We look at measures reported to be under review in a bid to reduce France’s vastly expanded social security deficit

Minister of the Economy Bruno le Maire is considering measures to reduce the Social Security deficit Pic: Source: /illustrissima/5PH

New levies on alcohol, charges for Covid tests and reducing sick leave are some of the measures reportedly under review by the government to cut France’s growing Social Security deficit in the next budget.

Bruno le Maire, the Minister of the Economy and Finance, is preparing a raft of €12billion of cuts and taxes in September for the 2024 budget, reports le Figaro. 

Social Security debt in 2023 is expected to be around €8billion, following an explosion in costs related to the Covid-19 pandemic, and the government is keen to ensure it reaches pre-pandemic levels.

Some politicians have already cautioned Mr le Maire about some of the reported measures, however, including raising taxes on alcohol.

"Alcohol is a delicate topic," said MoDem deputy (MP) Cyrille Isaac-Sibille, “many MPs, ministers and even people higher up won’t hear a word about increased taxes on alcohol”.

Sick leave changes expected to feature

Another measure that could be included is changes to sick-leave, which would see companies be required to contribute more to employees’ sick leave payments.

President Macron’s government had considered implementing such a change in 2020 but due to the pandemic, the plans were put on hold.

Attempts to reduce the number of sick leave days in France – that have jumped from 4 million per year in 2012 to 8.8 million in 2022 – has already been part of the government’s plans in 2023.

They say that doctor’s have been too lenient with offering sick leave to patients, and are looking to crack down on doctors who give too many days off to their patients.

Over 5,000 doctors have already been contacted by the Assurance Maladie, requiring that they justify their medical decisions.

Read more: Doctors under fire over number of sick days they grant French workers

The French Social Security deficit has been high since the Covid-19 pandemic struck in 2020. Over the course of that year, the deficit exploded from €1.7billion in 2019 to €38billion in 2020, when the government introduced extensive support for millions of workers while contending with lower revenues.

The deficit remained high in subsequent years at €21billion in 2021 and €19.6billion in 2022. 

While the figures for 2023 are better, with a deficit of €8.2billion projected, the trend for the coming years is for a continuous creep in the deficit due to the ever-increasing burden of retirement and healthcare costs on the French economy.

The French Social Security deficit is projected to increase again next year Pic: Securité Sociale

 

Read more: France sets its sights on full employment

Government is required to reduce debt

Of course, healthcare costs linked to the pandemic have already decreased.
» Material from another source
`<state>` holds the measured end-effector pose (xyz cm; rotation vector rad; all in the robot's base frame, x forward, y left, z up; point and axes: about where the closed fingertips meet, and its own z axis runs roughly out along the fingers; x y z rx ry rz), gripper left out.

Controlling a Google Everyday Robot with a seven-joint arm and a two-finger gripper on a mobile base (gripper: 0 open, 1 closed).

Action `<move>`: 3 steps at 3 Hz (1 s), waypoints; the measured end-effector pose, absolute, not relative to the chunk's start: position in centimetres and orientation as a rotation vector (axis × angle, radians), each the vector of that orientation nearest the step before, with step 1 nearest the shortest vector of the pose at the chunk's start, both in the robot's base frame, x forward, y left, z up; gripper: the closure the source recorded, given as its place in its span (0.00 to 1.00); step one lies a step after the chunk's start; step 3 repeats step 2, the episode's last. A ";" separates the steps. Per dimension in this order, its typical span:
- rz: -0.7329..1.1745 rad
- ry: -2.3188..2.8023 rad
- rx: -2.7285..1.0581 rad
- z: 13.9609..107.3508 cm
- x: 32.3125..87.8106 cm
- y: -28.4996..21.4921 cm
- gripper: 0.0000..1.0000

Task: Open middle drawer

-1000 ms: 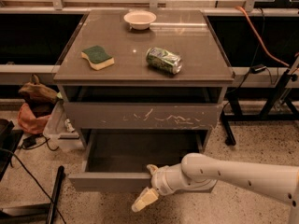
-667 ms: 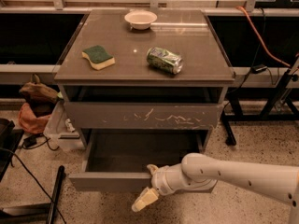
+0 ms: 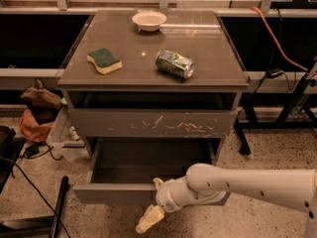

In 2022, the government ceased proposing free Covid testing, offering 70% reimbursement instead. 

This could change again, according to the measures currently under consultation, resulting in  tests being reimbursed only for vulnerable individuals or for people showing Covid symptoms.

Read also: Covid ‘rebound’ in France: Which areas, and are doctors worried?
Reducing the Social Security deficit is a priority for the government, which must adhere to the yearly targets given in the Public Finance Act (LPFP) of 2022 to reduce France’s global public debt to under 3% of GDP by 2027. 

"This is one of the conditions to qualify for various European Union grants," said general rapporteur of the budget Jean-René Cazeneuve to the AFP.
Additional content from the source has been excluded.